What Is a Mortgage Note?
A mortgage note is a legal contract between a borrower and lender, laying out the repayment terms for a loan secured by real estate. It’s what binds the borrower to the debt and serves as a promise to repay, complete with interest rates, loan terms, and consequences for default. If you’ve ever taken out a mortgage, you’ve signed one—even if you didn’t pay much attention to it at the time.
Mortgage notes can be held long-term or sold to mortgage buyers, creating opportunities for liquidity. Whether you’re a homeowner, investor, or note holder looking to sell, understanding how these notes work is key to making smart financial decisions.
How Does a Mortgage Note Work?
When a borrower secures a mortgage, they sign two key documents: the mortgage (or deed of trust) and the mortgage note. The mortgage secures the loan with the property, while the note outlines the loan repayment terms. It typically includes:
- Loan amount – The original amount borrowed.
- Interest rate – The percentage charged on the outstanding balance.
- Payment schedule – Monthly, biweekly, or another agreed-upon schedule.
- Loan term – Typically 15, 20, or 30 years.
- Default terms – What happens if payments are missed.
Lenders hold the note and collect payments. However, many sell these notes to investors rather than waiting decades for repayment. Selling mortgage notes is common in the secondary market, where institutions, funds, and private investors purchase them as income-generating assets.
Types of Mortgage Notes
Mortgage notes aren’t one-size-fits-all. The type of note impacts its value and how it can be sold.
1. Performing Notes
These notes are current, with borrowers making timely payments. Investors prefer performing notes because they provide steady, predictable income with lower risk.
2. Non-Performing Notes
If a borrower has stopped making payments, the note becomes non-performing. These are riskier but can be bought at a discount. Investors often purchase non-performing notes with the intent to modify the loan, foreclose, or resell the property.
3. Private Mortgage Notes
When a property is sold through seller financing, the original owner acts as the lender. These notes, known as private mortgage notes, can also be sold, though they require more due diligence from buyers.

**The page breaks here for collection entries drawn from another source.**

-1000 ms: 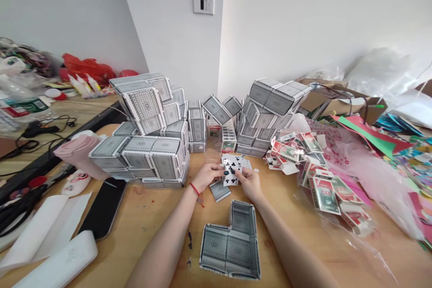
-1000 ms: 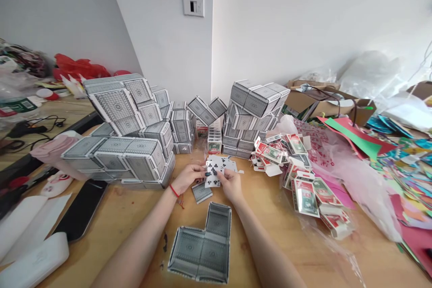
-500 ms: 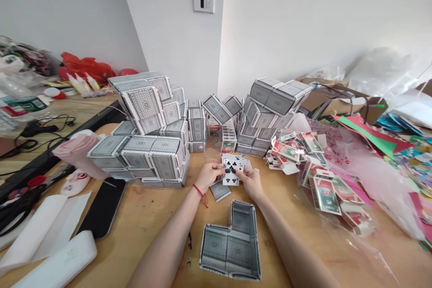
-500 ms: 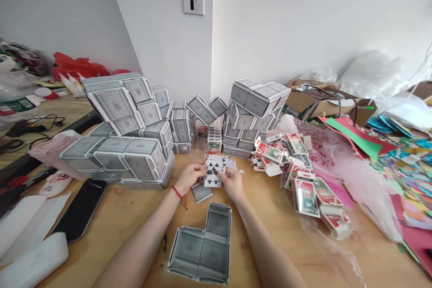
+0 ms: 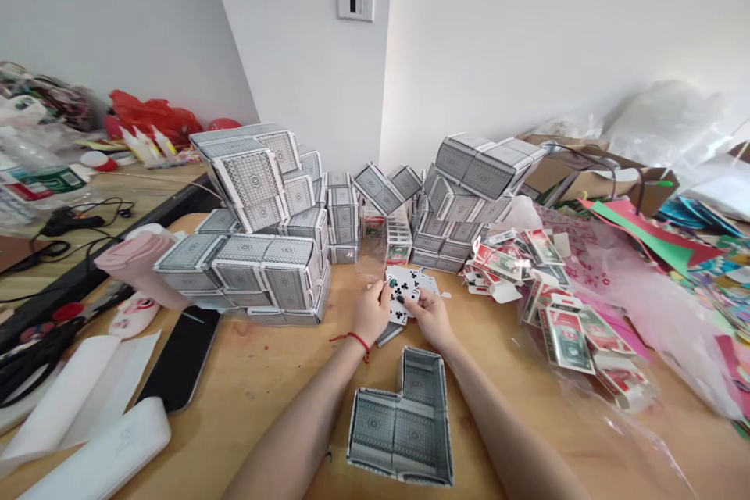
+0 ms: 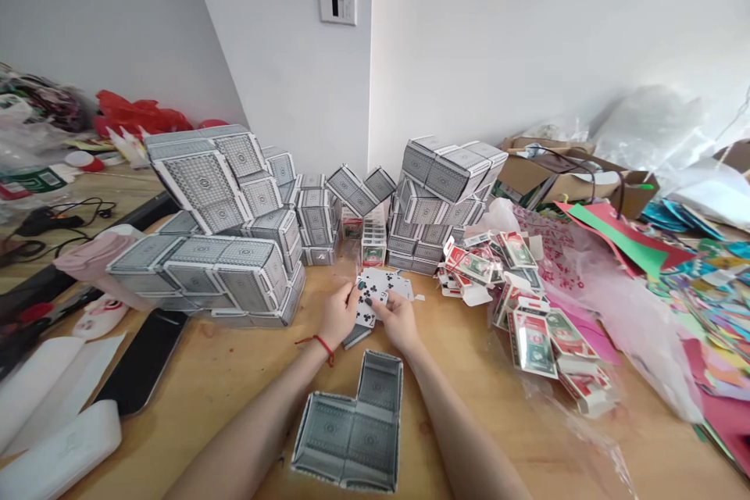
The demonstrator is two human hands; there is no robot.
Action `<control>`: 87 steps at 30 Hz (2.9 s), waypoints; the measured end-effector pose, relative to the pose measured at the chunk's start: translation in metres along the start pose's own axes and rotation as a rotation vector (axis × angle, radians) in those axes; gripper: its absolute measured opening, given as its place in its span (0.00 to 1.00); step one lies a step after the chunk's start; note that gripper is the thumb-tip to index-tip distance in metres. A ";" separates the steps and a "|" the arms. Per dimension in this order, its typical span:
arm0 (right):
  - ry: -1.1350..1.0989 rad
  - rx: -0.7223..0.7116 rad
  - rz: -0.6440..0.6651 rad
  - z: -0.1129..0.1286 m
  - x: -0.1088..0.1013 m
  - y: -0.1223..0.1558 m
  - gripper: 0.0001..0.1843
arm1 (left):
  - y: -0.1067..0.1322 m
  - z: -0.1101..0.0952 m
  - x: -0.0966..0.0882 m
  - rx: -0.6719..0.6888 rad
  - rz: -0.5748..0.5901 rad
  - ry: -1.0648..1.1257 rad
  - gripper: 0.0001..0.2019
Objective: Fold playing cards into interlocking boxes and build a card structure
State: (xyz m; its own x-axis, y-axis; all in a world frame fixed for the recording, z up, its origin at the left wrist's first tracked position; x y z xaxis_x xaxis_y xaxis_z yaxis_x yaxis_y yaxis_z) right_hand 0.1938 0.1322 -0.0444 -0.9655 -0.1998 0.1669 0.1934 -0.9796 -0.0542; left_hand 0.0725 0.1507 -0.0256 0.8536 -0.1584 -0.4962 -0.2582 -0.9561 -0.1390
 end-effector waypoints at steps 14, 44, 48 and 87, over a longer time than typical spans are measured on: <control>-0.012 0.007 -0.071 -0.002 -0.006 0.001 0.16 | 0.000 -0.005 0.002 0.035 0.006 0.034 0.18; 0.217 -0.131 -0.029 0.013 -0.013 -0.001 0.12 | 0.001 -0.012 0.009 0.164 0.083 -0.359 0.15; 0.559 -0.152 -0.187 0.017 -0.019 0.006 0.12 | 0.004 -0.021 0.016 0.243 0.098 -0.487 0.14; 0.405 -0.155 -0.112 0.018 -0.011 0.002 0.11 | 0.009 -0.024 0.014 0.147 0.015 -0.583 0.12</control>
State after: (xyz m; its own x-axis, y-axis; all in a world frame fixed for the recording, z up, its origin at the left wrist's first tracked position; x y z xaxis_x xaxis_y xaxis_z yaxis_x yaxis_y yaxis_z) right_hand 0.2082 0.1319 -0.0291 -0.9754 -0.0390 -0.2170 0.0856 -0.9740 -0.2097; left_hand 0.0930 0.1343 -0.0135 0.4711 0.0298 -0.8816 -0.3632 -0.9042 -0.2247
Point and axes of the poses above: each hand's wrist, its own y-axis away from the middle knuckle, its own x-axis out of the palm, z = x × y, the point moved 8 cm from there along -y, towards the middle knuckle, and after that the axes turned 11 degrees about z, right-handed, at the moved point
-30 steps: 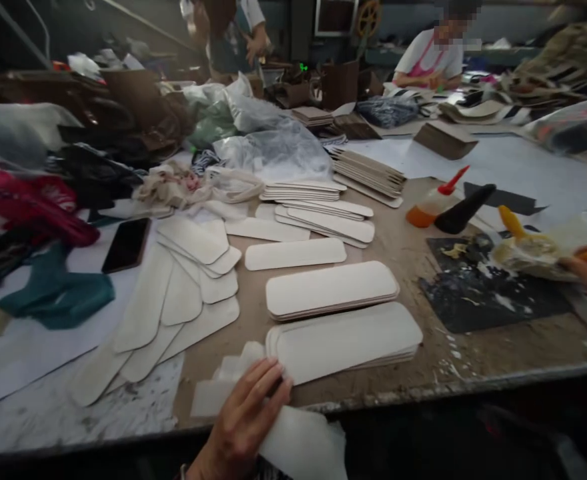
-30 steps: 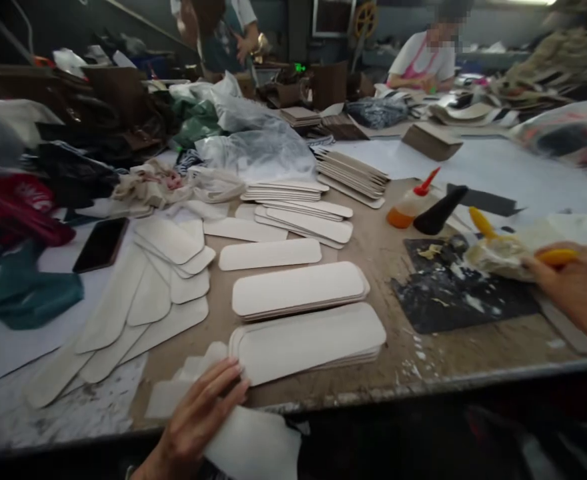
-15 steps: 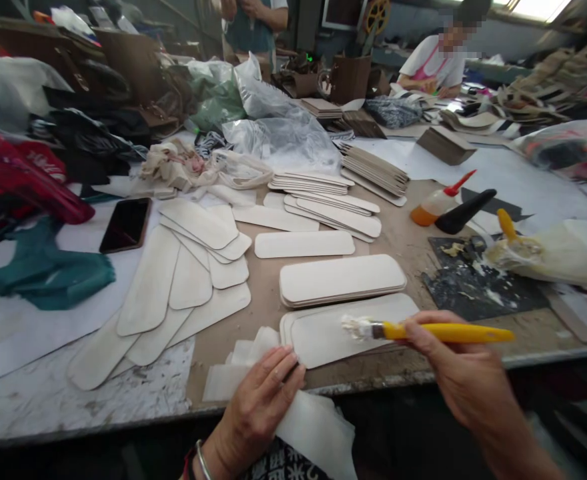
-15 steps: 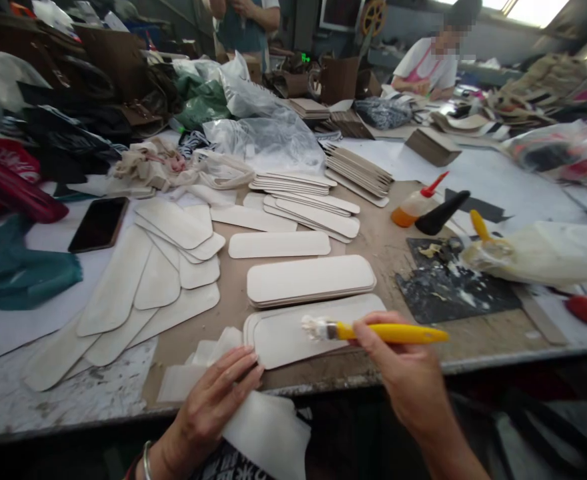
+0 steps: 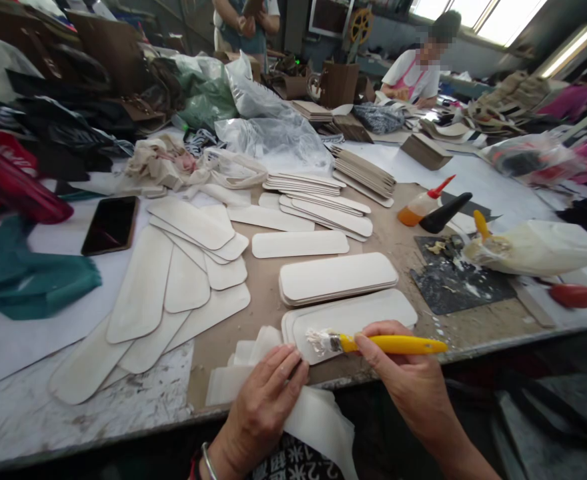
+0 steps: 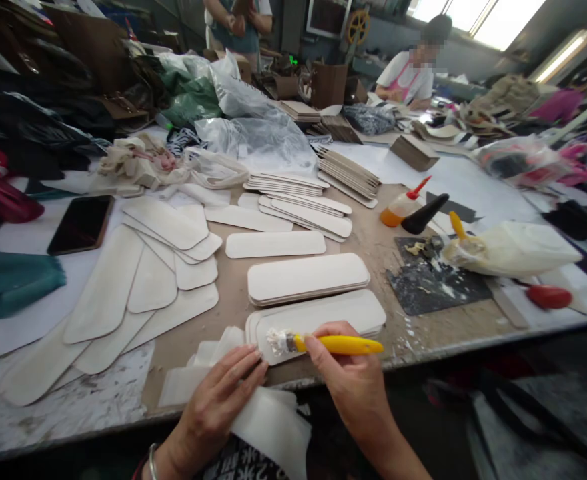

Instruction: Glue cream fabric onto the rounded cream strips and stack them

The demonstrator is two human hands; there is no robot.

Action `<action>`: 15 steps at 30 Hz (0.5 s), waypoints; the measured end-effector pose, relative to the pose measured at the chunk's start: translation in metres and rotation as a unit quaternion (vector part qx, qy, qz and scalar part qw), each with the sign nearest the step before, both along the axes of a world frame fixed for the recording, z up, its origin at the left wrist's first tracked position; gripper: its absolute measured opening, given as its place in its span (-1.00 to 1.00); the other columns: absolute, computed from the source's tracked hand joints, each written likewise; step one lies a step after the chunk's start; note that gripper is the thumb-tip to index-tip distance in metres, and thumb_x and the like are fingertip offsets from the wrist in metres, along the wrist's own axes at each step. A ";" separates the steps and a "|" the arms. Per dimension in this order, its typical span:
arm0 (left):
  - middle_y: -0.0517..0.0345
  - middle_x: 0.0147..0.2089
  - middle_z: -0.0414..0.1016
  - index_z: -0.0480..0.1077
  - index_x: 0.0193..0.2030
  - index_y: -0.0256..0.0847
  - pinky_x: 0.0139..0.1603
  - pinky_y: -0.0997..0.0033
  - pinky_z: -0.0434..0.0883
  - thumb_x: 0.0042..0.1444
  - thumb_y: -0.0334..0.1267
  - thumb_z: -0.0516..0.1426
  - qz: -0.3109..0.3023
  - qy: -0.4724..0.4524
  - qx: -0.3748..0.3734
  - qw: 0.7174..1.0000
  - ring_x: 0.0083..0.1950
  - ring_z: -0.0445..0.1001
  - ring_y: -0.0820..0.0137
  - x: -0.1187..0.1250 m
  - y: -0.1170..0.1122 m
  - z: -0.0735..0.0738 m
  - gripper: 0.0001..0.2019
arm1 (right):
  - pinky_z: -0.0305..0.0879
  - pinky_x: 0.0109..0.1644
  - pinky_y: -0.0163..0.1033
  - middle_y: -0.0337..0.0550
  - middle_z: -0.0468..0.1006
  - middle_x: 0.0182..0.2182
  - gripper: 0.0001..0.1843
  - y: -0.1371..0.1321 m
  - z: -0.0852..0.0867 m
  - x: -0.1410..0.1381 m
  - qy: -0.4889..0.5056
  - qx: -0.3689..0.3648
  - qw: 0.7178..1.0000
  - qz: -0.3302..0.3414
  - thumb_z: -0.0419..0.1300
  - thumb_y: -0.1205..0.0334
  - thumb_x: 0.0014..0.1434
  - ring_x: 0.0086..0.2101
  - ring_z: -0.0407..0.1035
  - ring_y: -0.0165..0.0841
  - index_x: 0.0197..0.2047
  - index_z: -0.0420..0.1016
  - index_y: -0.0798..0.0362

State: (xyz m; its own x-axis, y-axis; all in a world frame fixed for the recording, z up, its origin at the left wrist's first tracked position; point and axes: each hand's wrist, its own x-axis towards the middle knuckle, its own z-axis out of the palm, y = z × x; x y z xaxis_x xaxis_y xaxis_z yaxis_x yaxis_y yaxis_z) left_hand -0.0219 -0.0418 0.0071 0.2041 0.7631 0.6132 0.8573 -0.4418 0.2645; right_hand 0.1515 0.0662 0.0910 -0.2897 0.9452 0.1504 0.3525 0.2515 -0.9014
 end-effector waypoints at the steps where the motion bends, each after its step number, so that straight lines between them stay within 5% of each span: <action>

4. Institutional Mortgage Notes
Notes issued by banks or large financial institutions tend to be more standardized, making them easier to value and trade.
Why Sell a Mortgage Note?
Holding a mortgage note provides steady cash flow, but sometimes, selling is the better financial move. Some common reasons note holders sell include:
- Need for Immediate Cash – Selling converts future payments into a lump sum.
- Risk Management – Offloading the risk of borrower default or property depreciation.
- Simplifying Assets – Estate planning, divorce settlements, or business liquidations.
- Better Investment Opportunities – Using funds from the note sale to reinvest elsewhere.
Selling a Mortgage Note: What to Know
Selling mortgage notes isn’t complicated, but getting the best deal takes preparation. Here’s how it works:
1. Know the Value of Your Note
Not all mortgage notes sell for their full balance. Buyers consider:
- Borrower payment history – Consistent, on-time payments make a note more valuable.
- Interest rate – Higher interest rates increase the note’s worth.
- Loan-to-value (LTV) ratio – The lower the LTV, the safer the investment for buyers.
- Property condition and market value – A well-maintained home in a strong market attracts better offers.
2. Get Your Documents in Order
The smoother the transaction, the higher the offer. Buyers typically request:
- The original mortgage note
- Deed of trust or mortgage
- Payment records
- Property appraisal or valuation
3. Find the Right Buyer
Investors, hedge funds, banks, and private buyers all purchase mortgage notes, but not all offer the same terms. Shop around and compare offers.
4. Negotiate and Close the Deal
Most buyers won’t pay the full balance due to the risk involved, but strong payment history and favorable terms can improve your payout. Once a deal is agreed upon, the buyer will perform due diligence before finalizing the sale and transferring funds.
Final Thoughts
A mortgage note is more than just a piece of paper—it’s an asset that can be held for long-term income or sold for immediate cash. Whether you’re looking to offload risk, free up capital, or reinvest, selling a mortgage note can be a smart move. Just make sure you understand its value, gather your documents, and work with a reputable buyer to get the best deal possible.